11  Super Carrier

11 Super Carrier

A super carrier is large memory area, allocated at VM start, which can be used during runtime to allocate normal carriers from.

The super carrier feature was introduced in OTP R16B03. It is enabled with command line option +MMscs <size in Mb> and can be configured with other options.

The initial motivation for this feature was customers asking for a way to pre-allocate physcial memory at VM start for it to use.

Other problems were different experienced limitations of the OS implementation of mmap:

  • Increasingly bad performance of mmap/munmap as the number of mmap'ed areas grow.
  • Fragmentation problem between mmap'ed areas.

A third problem was management of low memory in the halfword emulator. The implementation used a naive linear search structure to hold free segments which would lead to poor performance when fragmentation increased.

Allocate one large continious area of address space at VM start and then use that area to satisfy our dynamic memory need during runtime. In other words: implement our own mmap.

If command line option +MMscrpm (Reserve Physical Memory) is set to false, only virtual space is allocated for the super carrier from start. The super carrier then acts as an "alternative mmap" implementation without changing the consumption of physical memory pages. Physical pages will be reserved on demand when an allocation is done from the super carrier and be unreserved when the memory is released back to the super carrier.

If +MMscrpm is set to true, which is default, the initial allocation will reserve physical memory for the entire super carrier. This can be used by users that want to ensure a certain minimum amount of physical memory for the VM.
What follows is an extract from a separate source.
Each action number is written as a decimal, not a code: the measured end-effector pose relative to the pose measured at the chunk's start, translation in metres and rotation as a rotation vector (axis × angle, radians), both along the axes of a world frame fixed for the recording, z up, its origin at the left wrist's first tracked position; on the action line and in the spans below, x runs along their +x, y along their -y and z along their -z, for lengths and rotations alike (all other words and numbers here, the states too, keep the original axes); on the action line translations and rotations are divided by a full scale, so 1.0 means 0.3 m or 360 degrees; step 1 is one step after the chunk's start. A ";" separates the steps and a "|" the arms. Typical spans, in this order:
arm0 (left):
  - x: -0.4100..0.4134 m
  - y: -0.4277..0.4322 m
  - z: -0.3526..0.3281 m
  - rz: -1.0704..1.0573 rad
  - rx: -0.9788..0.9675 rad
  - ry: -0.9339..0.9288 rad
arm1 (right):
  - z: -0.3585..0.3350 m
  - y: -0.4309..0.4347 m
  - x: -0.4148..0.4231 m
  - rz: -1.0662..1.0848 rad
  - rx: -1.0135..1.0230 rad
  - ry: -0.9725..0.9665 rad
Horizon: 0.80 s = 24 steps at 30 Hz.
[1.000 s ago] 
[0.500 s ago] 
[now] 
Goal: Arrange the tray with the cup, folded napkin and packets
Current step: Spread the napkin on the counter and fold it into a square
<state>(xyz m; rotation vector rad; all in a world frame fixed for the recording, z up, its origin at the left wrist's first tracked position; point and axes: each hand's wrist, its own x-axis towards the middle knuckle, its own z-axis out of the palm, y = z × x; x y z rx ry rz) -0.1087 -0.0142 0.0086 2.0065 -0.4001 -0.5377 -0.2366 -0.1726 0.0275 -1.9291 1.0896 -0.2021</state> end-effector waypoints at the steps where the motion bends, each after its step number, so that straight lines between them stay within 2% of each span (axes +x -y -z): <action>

However, what reservation of physical memory actually means highly depends on the operating system, and how it is configured. For example, different memory overcommit settings on Linux drastically change the behaviour.

A third feature is to have the super carrier limit the maximum amount of memory used by the VM. If +MMsco (Super Carrier Only) is set to true, which is default, allocations will only be done from the super carrier. When the super carrier gets full, the VM will fail due to out of memory. If +MMsco is false, allocations will use mmap directly if the super carrier is full.

The entire super carrier implementation is kept in erl_mmap.c. The name suggest that it can be viewed as our own mmap implementation.

A super carrier needs to satisfy two slightly different kinds of allocation requests; multi block carriers (MBC) and single block carriers (SBC). They are both rather large blocks of continious memory, but MBCs and SBCs have different demands on alignment and size.

SBCs can have arbitrary size and do only need minimum 8-byte alignment.

MBCs are more restricted. They can only have a number of fixed sizes that are powers of 2. The start address need to have a very large aligment (currently 256 kb, called "super alignment"). This is a design choice that allows very low overhead per allocated block in the MBC.

To reduce fragmentation within the super carrier, it is good to keep SBCs and MBCs apart. MBCs with their uniform alignment and sizes can be packed very efficiently together. SBCs without demand for aligment can also be allocated quite efficiently together. But mixing them can lead to a lot of memory wasted when we need to create large holes of padding to the next alignment limit.

The super carrier thus contains two areas. One area for MBCs growing from the bottom and up. And one area for SBCs growing from the top and down. Like a process with a heap and a stack growing towards each other.

The MBC area is called sa as in super aligned and the SBC area is called sua as in super un-aligned.

Note that the "super" in super alignment and the "super" in super carrier has nothing to do with each other. We could have choosen another naming to avoid confusion, such as "meta" carrier or "giant" aligment.

+-------+ <---- sua.top
|  sua  |
|       |
|-------| <---- sua.bot
|       |
|       |
|       |
|-------| <---- sa.top
|       |
|  sa   |
|       |
+-------+ <---- sa.bot

When a carrier is deallocated a free memory segment will be created inside the corresponding area, unless the carrier was at the very top (in sa) or bottom (in sua) in which case the area will just shrink down or up.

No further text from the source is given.